Because the spatial overlap check using attribute spatial footprints can be approximate, and because the final interpretation also consists of the entities that make up the interpretation, the Interpretation Finder component next validates the possible results by looking in the RCA index. Because the lookup in the RCA index can be time-consuming, the Interpretation Finder component can employ heuristics (e.g., to look up larger subset first) so that only a few subsets are looked up. Valid textual or phonetic attribute subsets along with the spatial entities (referred to as Search Results) identified in this step may then be provided to the Search Result Ranker component.
The Search Result Ranker component ranks the search results using a ranking algorithm. As an example, it computes a combined score for individual results based on the Fuzzy Lookup score of each textual or phonetic attribute in the subset, uniqueness of the textual or phonetic attribute in the RCA repository, and the number of textual or phonetic attributes in the subset. The Search Result Ranker can employ relatively sophisticated domain-specific ranking techniques because the results can consist of a small number (e.g., ten to twenty) of interpretations, and each interpretation already contains a list of specific entity references so no further entity search is required. In To keep the core system generic, any such domain-specific ranking can be delegated to an external component. For example, the system can employ existing plot number interpolation techniques by extracting the plot number from unmatched portions of the search query, and use this plot number to further refine the ranking as well as further refine the geometric region of the found result.

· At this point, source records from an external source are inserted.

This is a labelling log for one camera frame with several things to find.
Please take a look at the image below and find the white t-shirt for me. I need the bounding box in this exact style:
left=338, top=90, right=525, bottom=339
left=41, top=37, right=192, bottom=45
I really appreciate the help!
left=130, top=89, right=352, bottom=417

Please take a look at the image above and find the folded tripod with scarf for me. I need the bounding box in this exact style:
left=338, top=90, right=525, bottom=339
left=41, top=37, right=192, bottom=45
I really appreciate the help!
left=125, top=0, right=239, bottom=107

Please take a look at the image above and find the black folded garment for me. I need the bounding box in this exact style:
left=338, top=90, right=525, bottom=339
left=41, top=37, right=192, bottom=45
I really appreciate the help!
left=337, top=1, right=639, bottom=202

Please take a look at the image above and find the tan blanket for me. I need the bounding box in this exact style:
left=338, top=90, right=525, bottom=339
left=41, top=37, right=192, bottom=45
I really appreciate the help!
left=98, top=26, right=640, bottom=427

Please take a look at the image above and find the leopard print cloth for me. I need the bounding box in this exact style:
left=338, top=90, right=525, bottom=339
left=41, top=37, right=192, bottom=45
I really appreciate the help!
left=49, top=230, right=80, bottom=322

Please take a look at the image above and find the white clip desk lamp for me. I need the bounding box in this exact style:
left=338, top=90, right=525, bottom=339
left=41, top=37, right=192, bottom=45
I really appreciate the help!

FIG. 5 is a flow diagram illustrating an identify_matches routine 500 invoked by the location identification system in some embodiments. The routine 500 identifies matches (e.g., locates search results) for a search query. The routine begins at block 502. At block 504, the routine receives a search query. At block 506, the routine can transliterate the search query, such as when the search query is received using a script of a natural language that is different from a script of a natural language that is associated with stored information that will be searched. At block 508, the routine splits the received search query into tokens. At block 510, the routine creates a list of terms based on the tokens. When a search query has N words, there are N*(N+1)/2 terms. At block 511, the routine creates a NULL set as a solution set (“solution_set”) and sets a variable “unincorporated AMR” to the created list of terms. At block 512, the routine invokes a match_terms subroutine to provide search results based on the created terms. The routine may provide a list of the terms to the match_terms subroutine. The match_terms subroutine is described in further detail immediately below in relation to FIG. 6. The routine returns the matches (e.g., search results) at block 514.
Those skilled in the art will appreciate that the logic illustrated in FIG. 5 and described above, and in each of the flow diagrams discussed below, may be altered in a variety of ways. For example, the order of the logic may be rearranged, substeps may be performed in parallel, illustrated logic may be omitted, other logic may be included, etc.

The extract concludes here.